Tractability, truth, and ignorability

25 Aug, 2018 at 15:37 | Posted in Statistics & Econometrics | 1 Comment

Most attempts at causal inference in observational studies are based on assumptions that treatment assignment is ignorable. Such assumptions are usually made casually, largely because they justify the use of available statistical methods and not because they are truly believed.

Marshall Joffe et al.

An interesting (but from a technical point of view rather demanding) article on a highly questionable assumption used in ‘potential outcome’ causal models. It made yours truly come to think of how tractability has come to override reality​ and truth also in moder​n mainstream economics.

Having a ‘tractable’ model is of course great, since it usually means that you can solve it. But — using ‘simplifying’ tractability assumptions (rational expectations, common knowledge, representative agents, linearity, additivity, ergodicity, etc.) because otherwise they cannot ‘manipulate’ their models or come up with ‘rigorous ‘ and ‘precise’ predictions and explanations, does not exempt economists from having to justify their modelling choices. Being able to ‘manipulate’ things in models cannot per se be enough to warrant a methodological choice. If economists do not think their tractability assumptions make for good and realist models, it is certainly a just question to ask for clarification of the ultimate goal of the whole modelling endeavour.

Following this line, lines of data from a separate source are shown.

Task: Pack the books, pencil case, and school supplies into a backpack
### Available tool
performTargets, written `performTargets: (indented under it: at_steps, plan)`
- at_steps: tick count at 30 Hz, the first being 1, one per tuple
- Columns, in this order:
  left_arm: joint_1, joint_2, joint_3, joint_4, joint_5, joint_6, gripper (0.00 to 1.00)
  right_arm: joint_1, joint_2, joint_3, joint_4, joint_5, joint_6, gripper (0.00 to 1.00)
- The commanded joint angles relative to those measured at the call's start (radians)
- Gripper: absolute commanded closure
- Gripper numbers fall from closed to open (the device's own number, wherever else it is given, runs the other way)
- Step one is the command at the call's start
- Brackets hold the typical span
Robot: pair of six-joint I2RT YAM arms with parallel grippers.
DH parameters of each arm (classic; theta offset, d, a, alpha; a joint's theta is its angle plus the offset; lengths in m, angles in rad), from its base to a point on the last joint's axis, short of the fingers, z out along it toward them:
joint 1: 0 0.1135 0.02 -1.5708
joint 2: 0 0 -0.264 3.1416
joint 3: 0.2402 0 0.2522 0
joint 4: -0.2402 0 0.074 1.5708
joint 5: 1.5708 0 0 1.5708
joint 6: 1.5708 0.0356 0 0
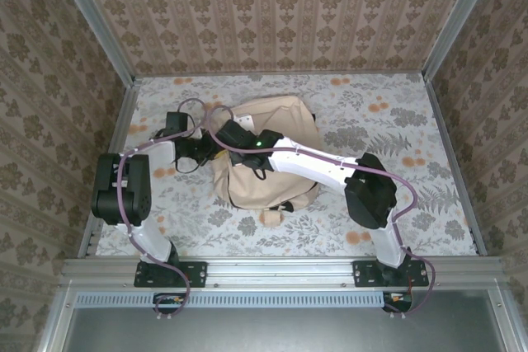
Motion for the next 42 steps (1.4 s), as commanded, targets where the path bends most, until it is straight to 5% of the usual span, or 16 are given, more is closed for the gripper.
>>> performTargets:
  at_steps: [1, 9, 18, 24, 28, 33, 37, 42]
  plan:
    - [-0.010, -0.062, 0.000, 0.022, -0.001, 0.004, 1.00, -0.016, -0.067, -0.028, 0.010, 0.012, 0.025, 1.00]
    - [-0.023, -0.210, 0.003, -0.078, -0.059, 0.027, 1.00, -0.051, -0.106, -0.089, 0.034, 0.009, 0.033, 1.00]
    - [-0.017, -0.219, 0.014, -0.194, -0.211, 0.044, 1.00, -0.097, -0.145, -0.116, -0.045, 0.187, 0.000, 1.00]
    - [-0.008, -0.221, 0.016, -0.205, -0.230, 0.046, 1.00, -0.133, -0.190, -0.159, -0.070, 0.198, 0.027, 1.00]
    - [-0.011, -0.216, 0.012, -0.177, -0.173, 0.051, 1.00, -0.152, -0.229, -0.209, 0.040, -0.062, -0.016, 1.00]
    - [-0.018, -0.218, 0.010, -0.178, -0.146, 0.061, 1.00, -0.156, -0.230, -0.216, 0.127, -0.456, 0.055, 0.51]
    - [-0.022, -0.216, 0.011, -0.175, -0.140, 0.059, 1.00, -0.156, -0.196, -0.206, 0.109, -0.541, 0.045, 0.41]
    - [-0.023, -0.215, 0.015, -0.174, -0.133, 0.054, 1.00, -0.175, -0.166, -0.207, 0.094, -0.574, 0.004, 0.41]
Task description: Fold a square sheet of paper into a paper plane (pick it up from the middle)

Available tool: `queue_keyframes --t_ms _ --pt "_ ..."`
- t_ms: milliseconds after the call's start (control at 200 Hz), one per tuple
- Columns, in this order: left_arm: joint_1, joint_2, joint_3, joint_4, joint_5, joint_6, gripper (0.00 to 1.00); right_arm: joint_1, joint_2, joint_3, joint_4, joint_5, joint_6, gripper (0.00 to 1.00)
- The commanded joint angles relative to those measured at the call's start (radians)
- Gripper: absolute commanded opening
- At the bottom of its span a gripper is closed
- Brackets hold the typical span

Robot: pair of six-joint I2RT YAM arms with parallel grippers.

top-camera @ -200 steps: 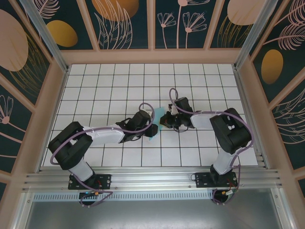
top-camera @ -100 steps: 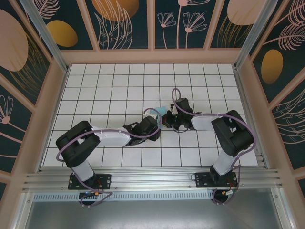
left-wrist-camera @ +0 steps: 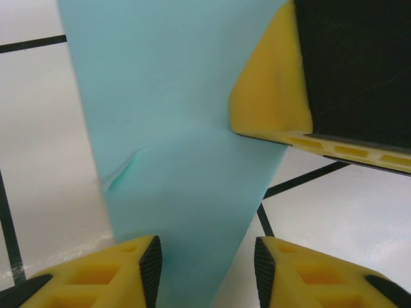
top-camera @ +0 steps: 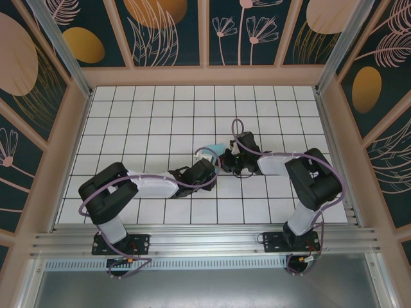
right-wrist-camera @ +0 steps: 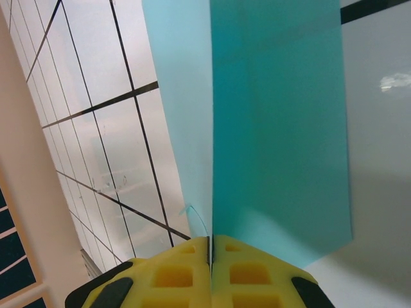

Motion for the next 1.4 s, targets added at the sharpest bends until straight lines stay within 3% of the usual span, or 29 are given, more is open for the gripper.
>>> queue_keyframes --t_ms 0,360,631,1006,1191,1256,1391 --pt "-0.005 -0.008 -0.008 -0.006 -0.037 -0.005 0.47 0.006 -0.031 0.029 -0.026 0.017 0.009 0.04" --pt "-0.008 0.012 -0.009 -0.021 -0.073 -0.02 0.4 0.006 -0.04 0.044 -0.045 0.017 0.015 0.04" --pt "-0.012 0.019 -0.015 -0.021 -0.089 -0.017 0.29 0.006 -0.043 0.053 -0.06 0.021 0.011 0.06" --pt "-0.011 0.018 -0.023 -0.013 -0.096 -0.005 0.11 0.006 -0.043 0.1 -0.136 0.031 -0.039 0.22" --pt "-0.012 0.009 -0.04 0.001 -0.1 0.013 0.07 0.006 -0.018 0.145 -0.214 0.043 -0.083 0.29" --pt "-0.012 0.006 -0.045 0.004 -0.104 0.019 0.08 0.006 -0.004 0.157 -0.229 0.043 -0.094 0.29" --pt "-0.012 0.0 -0.05 0.006 -0.1 0.031 0.14 0.006 0.01 0.17 -0.231 0.033 -0.099 0.15"
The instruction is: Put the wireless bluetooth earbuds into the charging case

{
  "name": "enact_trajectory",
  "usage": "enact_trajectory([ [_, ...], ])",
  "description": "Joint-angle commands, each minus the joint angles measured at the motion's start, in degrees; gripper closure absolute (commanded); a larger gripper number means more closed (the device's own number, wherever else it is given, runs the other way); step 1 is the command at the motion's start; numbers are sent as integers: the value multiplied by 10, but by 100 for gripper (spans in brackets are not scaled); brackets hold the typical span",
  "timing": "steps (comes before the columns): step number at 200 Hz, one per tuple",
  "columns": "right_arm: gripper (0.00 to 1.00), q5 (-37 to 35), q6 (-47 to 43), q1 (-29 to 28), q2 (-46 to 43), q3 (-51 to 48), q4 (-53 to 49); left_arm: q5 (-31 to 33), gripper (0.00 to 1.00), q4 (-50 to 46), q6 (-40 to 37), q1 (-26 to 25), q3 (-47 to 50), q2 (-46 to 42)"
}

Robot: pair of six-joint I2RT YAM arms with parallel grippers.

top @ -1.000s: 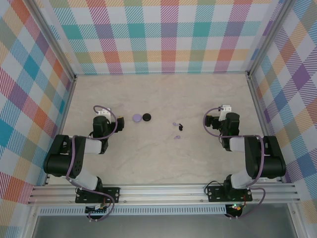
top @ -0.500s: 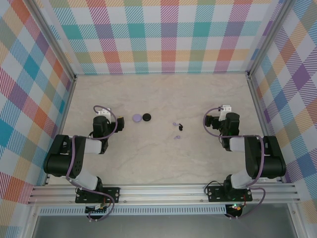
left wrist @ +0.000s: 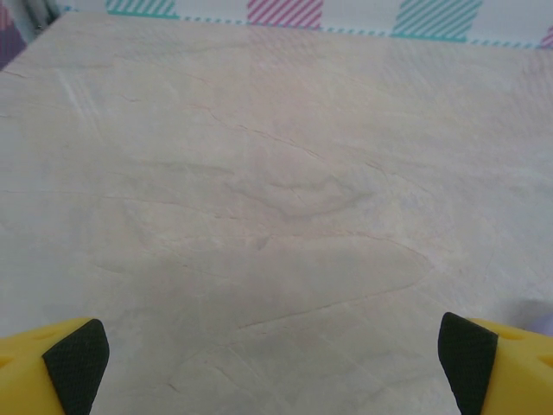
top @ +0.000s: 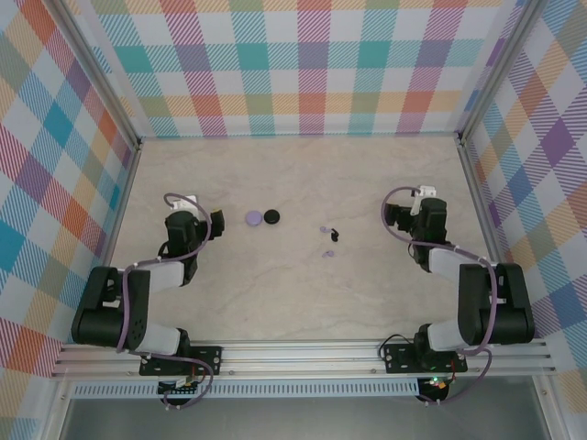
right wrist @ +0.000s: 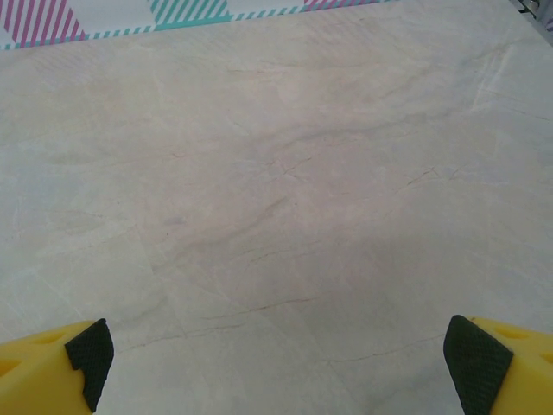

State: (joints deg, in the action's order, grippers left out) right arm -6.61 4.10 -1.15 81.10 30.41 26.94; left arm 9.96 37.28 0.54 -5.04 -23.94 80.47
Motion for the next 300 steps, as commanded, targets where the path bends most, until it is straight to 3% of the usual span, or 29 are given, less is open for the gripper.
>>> enact_trajectory([
  [1, 0, -6, 37, 3, -18, 43, -120, 33, 0, -82, 38, 9, -20, -43],
  [28, 0, 19, 62, 3, -20, 89, -220, 21, 0, -223, 62, 9, -66, -95],
  [53, 0, 47, 94, 3, -25, 129, -294, -28, 0, -328, 79, 9, -109, -126],
  [83, 0, 146, 119, 1, -23, 168, -346, -78, 0, -405, 146, 8, -141, -138],
  [119, 0, 226, 139, -22, 18, 220, -402, -168, 0, -467, 208, 8, -176, -109],
  [162, 0, 259, 119, -111, 74, 275, -429, -241, 5, -476, 241, 4, -187, -70],
  [215, 13, 273, 107, -210, 152, 365, -469, -287, 19, -480, 211, 3, -255, 49],
  [300, 17, 279, 123, -248, 169, 385, -476, -314, 39, -526, 173, -14, -452, 285],
])
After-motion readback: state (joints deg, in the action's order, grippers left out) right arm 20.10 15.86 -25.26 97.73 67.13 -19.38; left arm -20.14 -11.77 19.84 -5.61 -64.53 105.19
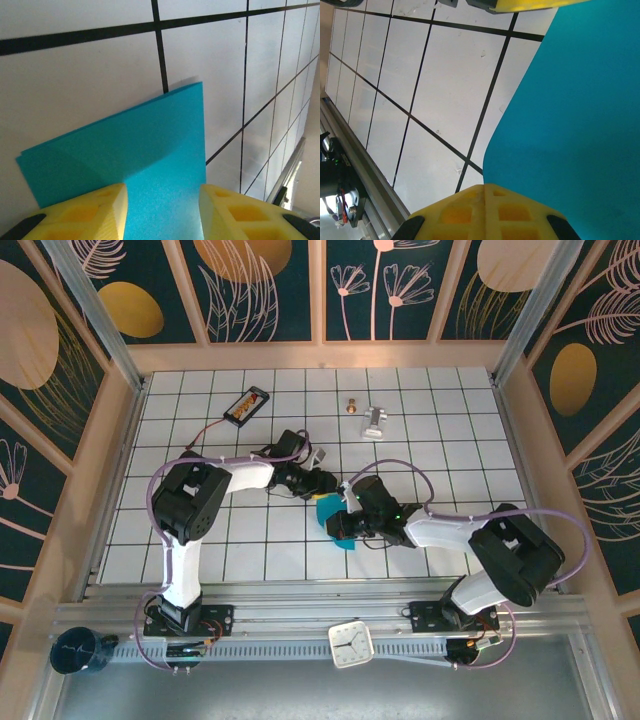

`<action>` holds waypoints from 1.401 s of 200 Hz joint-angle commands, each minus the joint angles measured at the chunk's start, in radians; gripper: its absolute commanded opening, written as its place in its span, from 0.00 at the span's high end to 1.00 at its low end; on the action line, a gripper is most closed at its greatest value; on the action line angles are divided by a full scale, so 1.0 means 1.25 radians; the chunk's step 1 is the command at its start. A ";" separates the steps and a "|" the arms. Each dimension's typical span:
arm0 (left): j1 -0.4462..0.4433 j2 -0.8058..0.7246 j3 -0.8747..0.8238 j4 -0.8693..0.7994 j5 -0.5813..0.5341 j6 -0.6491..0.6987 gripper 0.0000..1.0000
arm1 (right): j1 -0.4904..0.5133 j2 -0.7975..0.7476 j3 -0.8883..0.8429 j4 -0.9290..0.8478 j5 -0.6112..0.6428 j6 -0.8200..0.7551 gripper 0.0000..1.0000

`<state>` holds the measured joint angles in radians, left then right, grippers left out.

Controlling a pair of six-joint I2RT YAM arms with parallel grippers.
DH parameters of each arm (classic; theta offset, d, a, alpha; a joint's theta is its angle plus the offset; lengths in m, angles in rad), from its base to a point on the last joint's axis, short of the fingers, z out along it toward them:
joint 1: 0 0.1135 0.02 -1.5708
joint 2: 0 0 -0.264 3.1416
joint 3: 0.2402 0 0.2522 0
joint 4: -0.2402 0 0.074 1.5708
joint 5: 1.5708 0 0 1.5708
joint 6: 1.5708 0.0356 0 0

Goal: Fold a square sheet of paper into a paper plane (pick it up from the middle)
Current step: Third fold the triangle at the center of the table.

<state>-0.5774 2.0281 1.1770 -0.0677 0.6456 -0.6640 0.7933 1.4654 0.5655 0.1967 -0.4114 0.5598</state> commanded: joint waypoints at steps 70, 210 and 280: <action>0.000 0.052 0.014 -0.116 -0.099 0.106 0.60 | -0.071 0.050 0.044 -0.009 -0.093 -0.052 0.99; -0.001 0.065 0.011 -0.123 -0.120 0.117 0.59 | -0.153 0.065 0.044 -0.048 -0.132 -0.127 0.96; -0.001 0.072 0.011 -0.121 -0.120 0.113 0.59 | -0.171 0.074 0.037 -0.060 -0.126 -0.142 0.95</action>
<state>-0.5858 2.0403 1.2106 -0.1360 0.6167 -0.5526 0.5907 1.5673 0.6258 0.1493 -0.5636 0.4149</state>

Take for example the ongoing discussion on rational expectations as a modelling assumption. Those who want to build macroeconomics on microfoundations usually maintain that the only robust policies are those based on rational expectations and representative actors models. As yours truly has tried to show in On the use and misuse of theories and models in mainstream economics there is really no support for this conviction at all. If microfounded macroeconomics has nothing to say about the real world and the economic problems out there, why should we care about it? The final court of appeal for macroeconomic models is not if we — once we have made our tractability assumptions — can ‘manipulate’ them, but the real world. And as long as no convincing justification is put forward for how the inferential bridging de facto is made, macroeconomic modelbuilding is little more than hand-waving that give us rather a little warrant for making inductive inferences from models to real-world target systems. If substantive questions about the real world are being posed, it is the formalistic-mathematical representations utilized to analyze them that have to match reality, not the other way around.

1 Comment

  1. Actual problems of the actual economy are, it seems to me in many instances and in some important degree, intractable. That theorists find it necessary to resort to “heroic” assumptions of rational expectations or ergodicity in abstractly re-framing such problems in order to calculate a definite solution ought to indicate an important truth to us about uncertainty in the real world: that there is no definite, optimal solution space available to economic actors in the real world. That may be a disappointing realization to Dr. Pangloss, but surely it is the truth: as economic actors, individually and collectively, we only muddle through, acting arbitrarily in the face of uncertainty, not knowing the consequences and only imperfectly and incompletely learning what we need to know to judge wisely after the fact, after many, many facts.
    I find I am not in sympathy with Professor Syll’s rhetoric of “inferential bridging” “from models to real-world target systems” as a matter of epistemology. I do not think theoretical analysis, per se, ever “bridges” to reality. Analytical models help in working out conceptual logic, which is far from nothing, but the study of reality requires (to use Popper’s term as a matter of convenience only) operational models and measurement. Economics goes wrong in the first instance, when the teacher, having chalked some equations on the blackboard laying out his theory, waves his hand out the window, saying casually, the “world is like this analytical model” as if actually studying reality was some trivial pursuit.
    “Rational expectations”, it seems to me, could be considered equivalent to assuming that the institutions that serve to force the disclosure of private information and form consensus-reality work perfectly and to an extreme: the market price of a financial security, for example, is informationally efficient to such a degree that every actor acts as if the price was objectively true and defers to such objective truth in preference to whatever idiosyncratic, subjective, private assessment a distinct individual might harbor. Thus, all individuals act uniformly like a representative actor.
    We could quibble about whether such a theoretical research program has gone astray onto the path of a degeneracy, but the unforgivable sin is the unfounded assertion that “the world is like this” stunted analytic model. I say there can be no “bridge”. So, I do not look for a better rationalization of the unfounded and impossible assertion that the world can ever be “like” an inherently a priori analytic model.
    What we can do, and economists rarely do before pontificating (usually on behalf of plutocrats, but that’s another problem), is study the actual institutions of our economy and the quantitative degree to which they function effectively and by what means of design. In an actual market for financial securities, for example, there will be a tension between the use of private information and the reliability of public information and whatever informational efficiency is achieved will be a matter of variable degree; volatility may be as much a means of fleecing the rubes as adapting to an emergent reality and rational expectations will importantly be disappointed expectations.
    Studying reality is not about impossible “bridges” to analysis, but about actually doing the work of synthesis, of objective measurement to establish actual, non-stylized facts.